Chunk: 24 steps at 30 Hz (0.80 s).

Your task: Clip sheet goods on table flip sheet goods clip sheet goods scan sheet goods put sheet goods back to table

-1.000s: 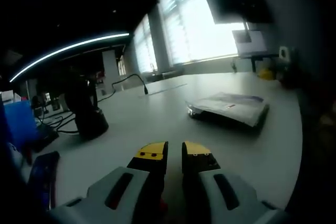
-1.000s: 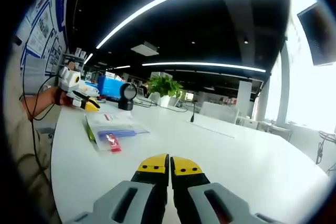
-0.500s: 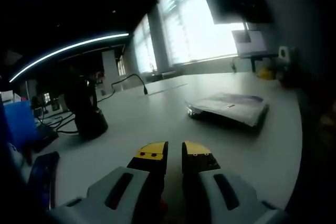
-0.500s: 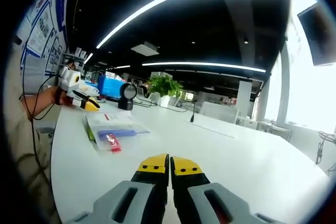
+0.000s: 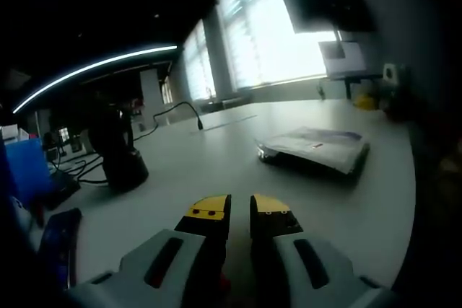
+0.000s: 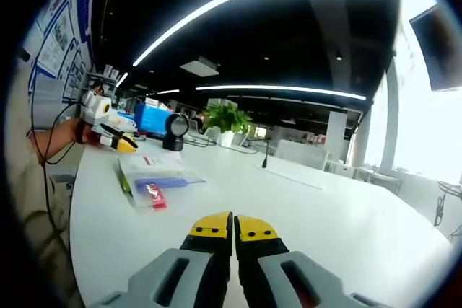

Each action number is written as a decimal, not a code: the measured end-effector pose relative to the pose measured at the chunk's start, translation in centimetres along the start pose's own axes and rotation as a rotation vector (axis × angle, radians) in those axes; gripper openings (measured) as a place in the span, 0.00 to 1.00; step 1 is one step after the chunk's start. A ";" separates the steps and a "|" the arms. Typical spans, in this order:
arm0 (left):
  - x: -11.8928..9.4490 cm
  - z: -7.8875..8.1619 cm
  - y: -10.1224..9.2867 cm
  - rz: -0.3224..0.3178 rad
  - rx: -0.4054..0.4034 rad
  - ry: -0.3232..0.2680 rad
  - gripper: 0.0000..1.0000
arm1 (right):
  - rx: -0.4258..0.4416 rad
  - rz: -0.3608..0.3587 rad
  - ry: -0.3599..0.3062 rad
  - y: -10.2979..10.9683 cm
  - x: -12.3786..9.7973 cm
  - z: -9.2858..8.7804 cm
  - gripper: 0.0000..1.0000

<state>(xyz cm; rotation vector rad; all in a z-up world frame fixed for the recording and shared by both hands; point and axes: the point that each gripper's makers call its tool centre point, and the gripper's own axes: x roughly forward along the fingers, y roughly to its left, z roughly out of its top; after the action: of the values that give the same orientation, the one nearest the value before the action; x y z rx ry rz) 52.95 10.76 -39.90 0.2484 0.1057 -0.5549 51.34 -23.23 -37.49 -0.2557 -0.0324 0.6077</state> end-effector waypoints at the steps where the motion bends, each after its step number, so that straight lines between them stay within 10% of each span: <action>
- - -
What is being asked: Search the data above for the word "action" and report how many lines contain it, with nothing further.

Output of the exercise: 2